The pen is mightier than the scalpel. Commentary on the paper — Public trust, and accountability for clinical performance: lessons from the national press reporting of the Bristol hearing (H.T.O. Davies and A.V. Shields, Journal of Evaluation in Clinical Practice 5, 335-342
James A. R. Willis MBBS FRCGP DCH
Principal in general practice, Alton Health Centre, Alton, Hampshire, UK
We doctors are sensitive about adverse publicity. This paper, written it should be noted not by doctors but by academic health care managers, provides concise and timely justification for that sensitivity. We are not being paranoid; 'they' - the journalists - really are out to get us. Not as individuals of course; they just don't like us as a group.
This does not surprise me because I have never liked doctors as a group much either, certainly not as much as I have liked journalists as a group. But doctors as individuals are useful to have around when you need them. I expect journalist need them as often as I do, and as often as their readers do. So it behoves us all to exercise caution before rushing to turn doctors into something new and untested.

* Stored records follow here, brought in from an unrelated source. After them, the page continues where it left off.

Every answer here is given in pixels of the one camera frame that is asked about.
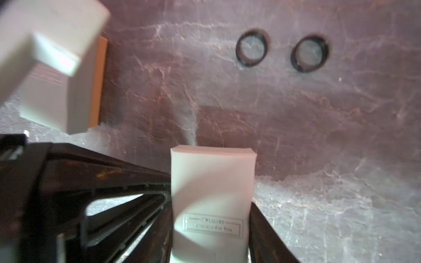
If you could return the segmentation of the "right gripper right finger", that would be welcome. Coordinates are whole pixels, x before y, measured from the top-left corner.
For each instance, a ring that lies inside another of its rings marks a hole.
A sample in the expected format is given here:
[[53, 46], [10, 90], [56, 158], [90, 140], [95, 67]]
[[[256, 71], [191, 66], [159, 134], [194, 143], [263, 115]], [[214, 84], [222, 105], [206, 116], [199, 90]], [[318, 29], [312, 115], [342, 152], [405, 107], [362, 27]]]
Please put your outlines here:
[[249, 228], [252, 263], [299, 263], [254, 202], [251, 204]]

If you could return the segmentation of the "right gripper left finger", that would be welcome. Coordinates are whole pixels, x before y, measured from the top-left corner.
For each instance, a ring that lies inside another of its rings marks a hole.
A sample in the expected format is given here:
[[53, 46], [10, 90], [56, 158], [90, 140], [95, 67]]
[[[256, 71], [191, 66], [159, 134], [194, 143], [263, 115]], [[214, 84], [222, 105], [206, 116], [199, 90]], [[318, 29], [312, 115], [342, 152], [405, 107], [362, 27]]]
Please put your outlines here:
[[168, 203], [124, 263], [168, 263], [173, 242], [172, 204]]

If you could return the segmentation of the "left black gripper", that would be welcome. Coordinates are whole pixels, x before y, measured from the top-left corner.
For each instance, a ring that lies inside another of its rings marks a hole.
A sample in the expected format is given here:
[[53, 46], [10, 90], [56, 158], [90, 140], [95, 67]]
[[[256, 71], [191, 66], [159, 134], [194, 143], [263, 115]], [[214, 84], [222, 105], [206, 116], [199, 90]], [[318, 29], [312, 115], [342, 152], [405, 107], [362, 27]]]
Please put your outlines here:
[[1, 262], [40, 261], [40, 210], [85, 210], [99, 199], [138, 194], [170, 202], [170, 175], [69, 143], [2, 134]]

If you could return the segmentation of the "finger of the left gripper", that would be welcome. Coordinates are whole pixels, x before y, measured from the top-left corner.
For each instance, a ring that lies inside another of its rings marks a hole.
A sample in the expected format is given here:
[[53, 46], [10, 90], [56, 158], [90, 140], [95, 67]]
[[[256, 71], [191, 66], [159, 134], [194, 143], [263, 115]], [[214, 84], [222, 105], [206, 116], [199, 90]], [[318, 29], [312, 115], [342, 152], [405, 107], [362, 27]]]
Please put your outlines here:
[[141, 194], [94, 215], [87, 215], [88, 207], [59, 210], [56, 262], [123, 263], [168, 203], [162, 195]]

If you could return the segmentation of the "pale green lift-off lid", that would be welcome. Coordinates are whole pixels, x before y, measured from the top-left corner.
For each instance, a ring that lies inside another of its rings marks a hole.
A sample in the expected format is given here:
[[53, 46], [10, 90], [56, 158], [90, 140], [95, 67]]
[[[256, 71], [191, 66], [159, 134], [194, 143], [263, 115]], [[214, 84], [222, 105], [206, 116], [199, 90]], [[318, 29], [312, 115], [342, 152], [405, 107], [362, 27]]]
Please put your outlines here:
[[73, 135], [89, 129], [89, 112], [98, 40], [74, 76], [36, 64], [20, 85], [20, 116]]

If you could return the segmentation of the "pale green box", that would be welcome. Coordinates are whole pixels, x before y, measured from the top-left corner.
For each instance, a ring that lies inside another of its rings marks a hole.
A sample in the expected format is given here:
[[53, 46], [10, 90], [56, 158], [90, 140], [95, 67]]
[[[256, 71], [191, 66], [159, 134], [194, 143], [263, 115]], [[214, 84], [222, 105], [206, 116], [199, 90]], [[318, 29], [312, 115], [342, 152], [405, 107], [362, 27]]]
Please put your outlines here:
[[171, 262], [248, 262], [256, 159], [252, 149], [171, 149]]

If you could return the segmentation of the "orange black box base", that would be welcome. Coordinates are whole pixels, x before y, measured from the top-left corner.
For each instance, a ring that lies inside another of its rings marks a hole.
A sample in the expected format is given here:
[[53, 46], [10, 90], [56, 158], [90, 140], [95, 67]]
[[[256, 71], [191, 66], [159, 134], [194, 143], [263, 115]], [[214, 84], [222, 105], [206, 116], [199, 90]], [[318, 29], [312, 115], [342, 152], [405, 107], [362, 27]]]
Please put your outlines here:
[[99, 125], [107, 46], [108, 40], [105, 37], [100, 36], [98, 39], [98, 46], [94, 63], [91, 107], [89, 112], [89, 128], [94, 128]]

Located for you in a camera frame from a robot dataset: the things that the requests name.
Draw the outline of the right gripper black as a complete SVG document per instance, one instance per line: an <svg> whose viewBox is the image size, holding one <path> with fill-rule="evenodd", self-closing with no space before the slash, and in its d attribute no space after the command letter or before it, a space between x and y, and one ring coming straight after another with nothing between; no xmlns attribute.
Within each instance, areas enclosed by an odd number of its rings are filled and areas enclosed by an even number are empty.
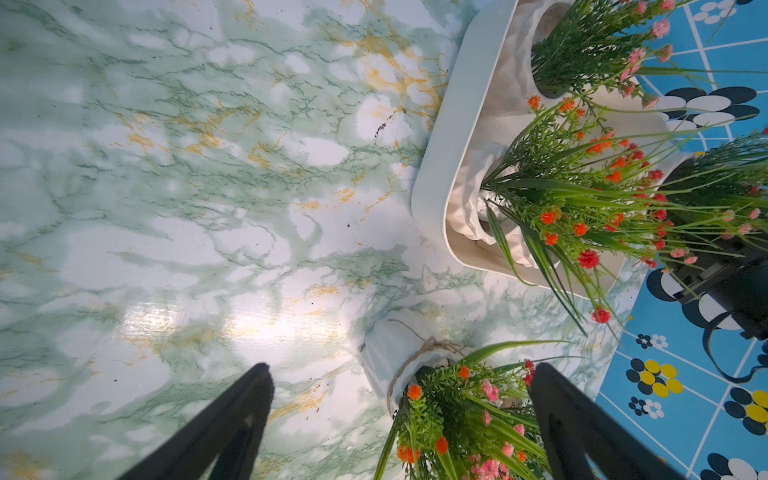
<svg viewBox="0 0 768 480"><path fill-rule="evenodd" d="M691 323L706 328L714 321L701 312L705 299L721 307L720 314L732 319L746 339L767 338L767 254L728 257L709 256L688 265L667 256L665 265L682 286L673 295Z"/></svg>

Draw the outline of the potted plant red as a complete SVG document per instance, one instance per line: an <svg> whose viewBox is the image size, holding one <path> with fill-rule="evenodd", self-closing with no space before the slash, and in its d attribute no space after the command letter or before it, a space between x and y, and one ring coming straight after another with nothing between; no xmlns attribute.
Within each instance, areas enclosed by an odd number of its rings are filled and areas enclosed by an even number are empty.
<svg viewBox="0 0 768 480"><path fill-rule="evenodd" d="M672 158L662 119L613 97L532 97L484 120L449 193L445 222L517 280L551 290L577 323L607 323L629 259L679 264L691 230L661 184Z"/></svg>

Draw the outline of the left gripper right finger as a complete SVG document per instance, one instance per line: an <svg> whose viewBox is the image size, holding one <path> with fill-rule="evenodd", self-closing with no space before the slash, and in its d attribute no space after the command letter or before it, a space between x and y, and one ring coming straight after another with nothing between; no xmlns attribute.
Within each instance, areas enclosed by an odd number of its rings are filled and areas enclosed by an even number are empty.
<svg viewBox="0 0 768 480"><path fill-rule="evenodd" d="M551 475L593 479L680 479L682 476L547 363L536 366L529 388Z"/></svg>

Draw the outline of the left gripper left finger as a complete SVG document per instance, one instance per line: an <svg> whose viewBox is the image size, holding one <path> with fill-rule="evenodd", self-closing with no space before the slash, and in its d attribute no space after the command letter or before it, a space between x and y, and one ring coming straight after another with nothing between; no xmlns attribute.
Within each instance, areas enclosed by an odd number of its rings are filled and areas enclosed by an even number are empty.
<svg viewBox="0 0 768 480"><path fill-rule="evenodd" d="M259 363L123 479L248 479L274 397L269 365Z"/></svg>

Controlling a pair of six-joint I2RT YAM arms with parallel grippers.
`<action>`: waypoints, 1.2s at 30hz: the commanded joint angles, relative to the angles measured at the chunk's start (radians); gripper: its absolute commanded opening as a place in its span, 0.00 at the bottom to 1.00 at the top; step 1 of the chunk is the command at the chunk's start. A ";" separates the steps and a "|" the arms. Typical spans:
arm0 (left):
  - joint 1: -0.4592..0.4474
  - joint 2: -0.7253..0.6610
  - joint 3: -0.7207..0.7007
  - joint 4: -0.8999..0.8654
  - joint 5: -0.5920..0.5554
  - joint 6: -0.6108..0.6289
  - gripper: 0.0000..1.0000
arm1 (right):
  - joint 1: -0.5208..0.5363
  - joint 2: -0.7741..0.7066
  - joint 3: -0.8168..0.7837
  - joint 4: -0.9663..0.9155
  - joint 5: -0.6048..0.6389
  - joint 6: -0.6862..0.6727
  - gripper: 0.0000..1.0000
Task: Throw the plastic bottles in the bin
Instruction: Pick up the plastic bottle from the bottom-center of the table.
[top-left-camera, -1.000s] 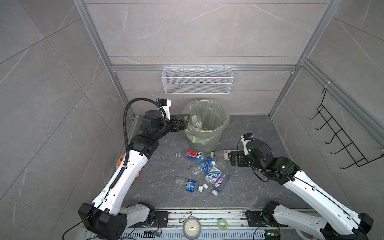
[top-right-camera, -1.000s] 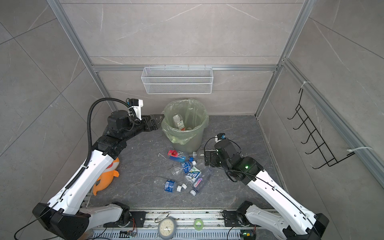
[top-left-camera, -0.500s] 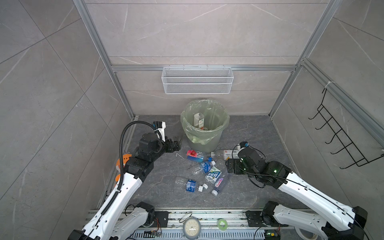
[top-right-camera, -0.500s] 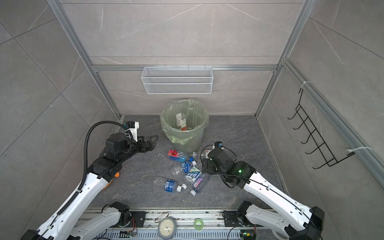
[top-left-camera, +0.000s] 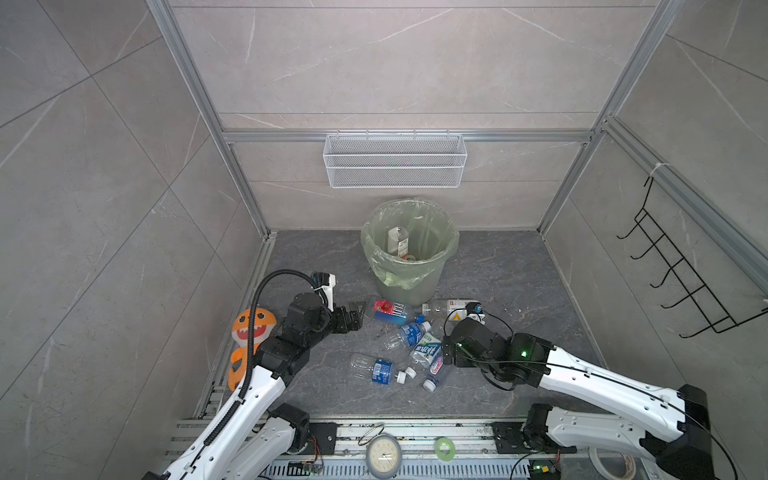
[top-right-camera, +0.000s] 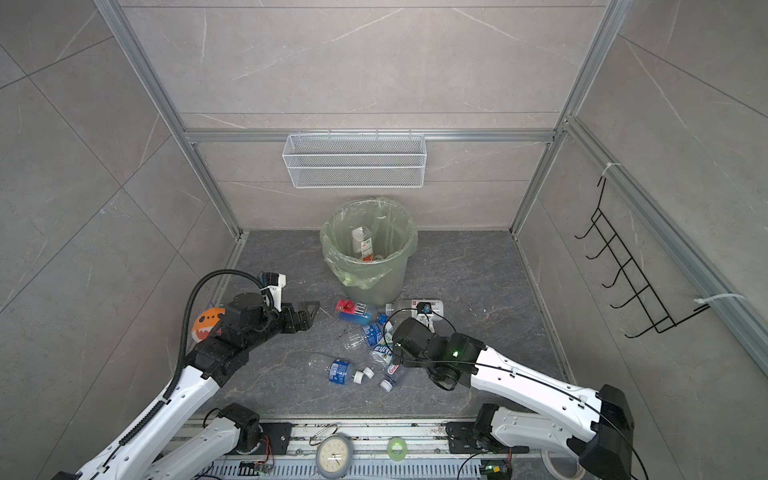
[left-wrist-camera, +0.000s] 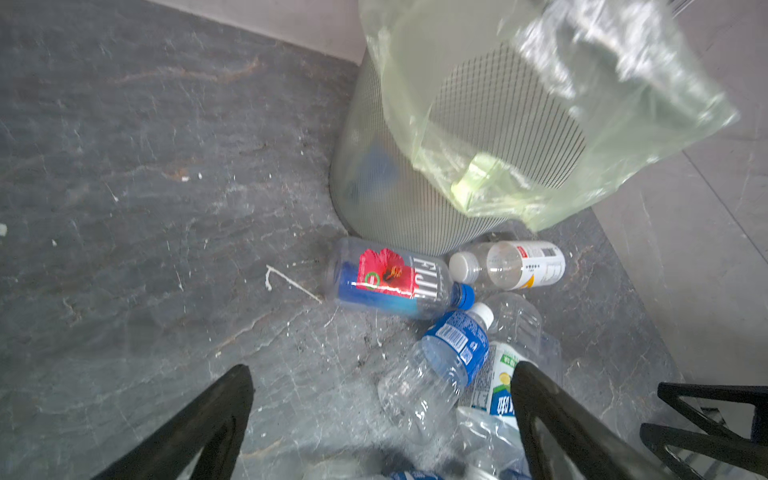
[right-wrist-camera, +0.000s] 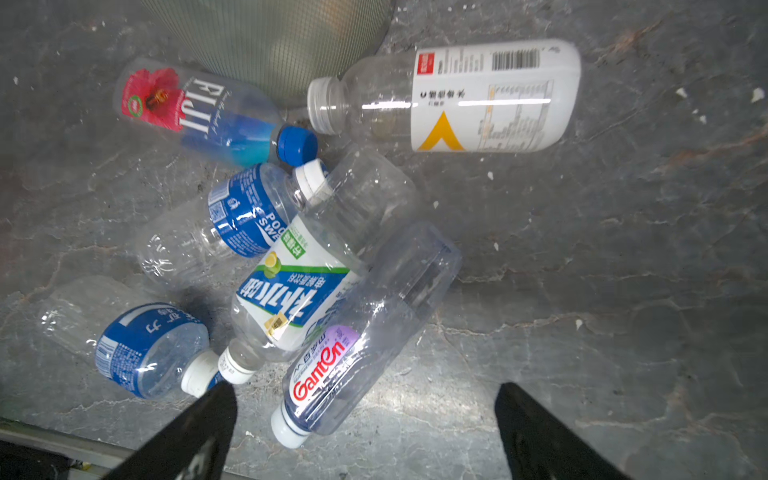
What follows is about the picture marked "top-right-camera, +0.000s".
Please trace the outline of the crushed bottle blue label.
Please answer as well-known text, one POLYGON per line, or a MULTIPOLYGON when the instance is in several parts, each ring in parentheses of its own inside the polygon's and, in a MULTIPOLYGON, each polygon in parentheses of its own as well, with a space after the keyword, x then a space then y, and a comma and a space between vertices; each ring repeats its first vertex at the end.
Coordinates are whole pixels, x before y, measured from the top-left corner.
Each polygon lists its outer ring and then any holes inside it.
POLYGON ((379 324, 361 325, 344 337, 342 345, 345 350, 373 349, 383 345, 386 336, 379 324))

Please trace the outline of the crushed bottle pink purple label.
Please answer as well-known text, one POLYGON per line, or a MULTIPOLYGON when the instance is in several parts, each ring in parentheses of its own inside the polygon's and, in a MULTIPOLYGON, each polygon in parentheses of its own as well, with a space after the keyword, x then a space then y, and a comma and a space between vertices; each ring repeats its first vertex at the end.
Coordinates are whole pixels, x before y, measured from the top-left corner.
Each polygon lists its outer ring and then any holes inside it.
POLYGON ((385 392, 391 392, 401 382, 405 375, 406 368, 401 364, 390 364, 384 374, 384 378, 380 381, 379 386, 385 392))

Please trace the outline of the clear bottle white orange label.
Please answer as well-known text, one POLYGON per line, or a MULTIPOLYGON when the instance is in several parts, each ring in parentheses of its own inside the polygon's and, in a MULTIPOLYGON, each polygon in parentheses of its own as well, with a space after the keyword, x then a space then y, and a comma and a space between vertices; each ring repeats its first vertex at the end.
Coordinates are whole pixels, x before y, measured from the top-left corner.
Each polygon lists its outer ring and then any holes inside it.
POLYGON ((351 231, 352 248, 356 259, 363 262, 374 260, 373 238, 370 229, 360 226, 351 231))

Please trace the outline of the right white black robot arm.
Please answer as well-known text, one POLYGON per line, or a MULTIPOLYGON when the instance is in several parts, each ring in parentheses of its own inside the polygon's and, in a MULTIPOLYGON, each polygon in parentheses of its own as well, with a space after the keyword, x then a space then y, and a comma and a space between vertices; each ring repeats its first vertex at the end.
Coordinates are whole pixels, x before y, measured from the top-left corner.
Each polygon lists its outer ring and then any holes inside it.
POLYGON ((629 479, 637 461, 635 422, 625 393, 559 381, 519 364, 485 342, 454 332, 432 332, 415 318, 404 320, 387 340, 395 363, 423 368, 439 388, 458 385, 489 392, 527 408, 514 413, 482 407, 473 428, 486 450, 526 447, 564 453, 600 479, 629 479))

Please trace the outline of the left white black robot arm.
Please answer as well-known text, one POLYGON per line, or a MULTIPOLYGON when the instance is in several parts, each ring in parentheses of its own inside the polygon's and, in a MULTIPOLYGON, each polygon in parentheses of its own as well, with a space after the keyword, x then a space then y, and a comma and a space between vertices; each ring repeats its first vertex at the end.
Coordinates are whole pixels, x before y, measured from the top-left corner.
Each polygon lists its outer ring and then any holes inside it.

Hostility to doctors and falling public confidence
The impression that was obtained during the Bristol hearings last year, that the press coverage was emotive and 'overwhelmingly hostile', has been abundantly and most usefully confirmed by this study. This lends indirect credence to a more recent but equally strong impression that the emerging other-side-of-the-story has received no media attention whatsoever. Informal enquiries amongst lay contacts reveal their complete ignorance of the deeply worrying possibility that one or more individuals may have been cruelly maligned.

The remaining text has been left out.